==== SOURCE MATERIAL ====

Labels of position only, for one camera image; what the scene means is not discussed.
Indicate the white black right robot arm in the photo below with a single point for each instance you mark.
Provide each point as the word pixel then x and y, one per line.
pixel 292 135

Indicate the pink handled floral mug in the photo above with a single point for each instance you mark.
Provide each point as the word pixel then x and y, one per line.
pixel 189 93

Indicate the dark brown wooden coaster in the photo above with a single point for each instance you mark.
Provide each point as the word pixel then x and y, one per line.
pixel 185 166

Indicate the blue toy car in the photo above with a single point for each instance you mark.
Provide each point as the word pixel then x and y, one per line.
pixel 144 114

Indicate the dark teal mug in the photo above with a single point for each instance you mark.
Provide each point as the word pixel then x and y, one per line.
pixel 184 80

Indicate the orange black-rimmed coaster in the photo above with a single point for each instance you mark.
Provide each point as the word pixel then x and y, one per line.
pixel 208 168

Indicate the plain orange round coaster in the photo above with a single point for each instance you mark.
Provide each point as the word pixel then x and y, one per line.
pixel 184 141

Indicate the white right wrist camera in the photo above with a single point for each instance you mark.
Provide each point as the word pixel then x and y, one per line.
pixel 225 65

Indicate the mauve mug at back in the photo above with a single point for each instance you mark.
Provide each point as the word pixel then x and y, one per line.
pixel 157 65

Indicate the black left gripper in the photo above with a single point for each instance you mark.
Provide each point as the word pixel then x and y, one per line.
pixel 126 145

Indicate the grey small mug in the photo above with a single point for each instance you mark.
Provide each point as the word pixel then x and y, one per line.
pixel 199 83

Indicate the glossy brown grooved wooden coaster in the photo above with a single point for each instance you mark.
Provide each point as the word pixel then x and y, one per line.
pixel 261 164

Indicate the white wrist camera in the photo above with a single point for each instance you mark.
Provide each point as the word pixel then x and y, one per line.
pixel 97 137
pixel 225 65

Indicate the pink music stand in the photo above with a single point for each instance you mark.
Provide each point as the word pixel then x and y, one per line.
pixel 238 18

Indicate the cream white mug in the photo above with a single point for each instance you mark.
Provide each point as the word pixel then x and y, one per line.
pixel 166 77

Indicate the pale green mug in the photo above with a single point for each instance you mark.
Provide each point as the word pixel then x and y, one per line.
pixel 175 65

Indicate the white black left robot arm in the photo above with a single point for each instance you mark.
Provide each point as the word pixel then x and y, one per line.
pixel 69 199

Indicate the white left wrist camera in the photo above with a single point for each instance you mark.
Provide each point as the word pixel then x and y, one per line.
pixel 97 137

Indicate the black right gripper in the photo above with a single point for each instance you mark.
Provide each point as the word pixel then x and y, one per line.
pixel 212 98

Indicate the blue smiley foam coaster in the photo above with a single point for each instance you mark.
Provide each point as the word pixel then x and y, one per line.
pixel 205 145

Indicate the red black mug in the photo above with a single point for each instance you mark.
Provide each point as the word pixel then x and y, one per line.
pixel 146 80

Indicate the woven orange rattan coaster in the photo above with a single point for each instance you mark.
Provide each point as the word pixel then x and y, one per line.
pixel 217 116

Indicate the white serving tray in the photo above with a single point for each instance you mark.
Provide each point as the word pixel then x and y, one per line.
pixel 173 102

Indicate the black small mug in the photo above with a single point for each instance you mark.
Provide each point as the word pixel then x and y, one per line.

====

TASK OBJECTIVE: With "robot" as the string to match, show every line of the entries above that has it.

TASK RESPONSE:
Indicate the white black right robot arm in the photo below with a single point for each instance you mark.
Indicate the white black left robot arm in the photo above with a single point for each instance you mark.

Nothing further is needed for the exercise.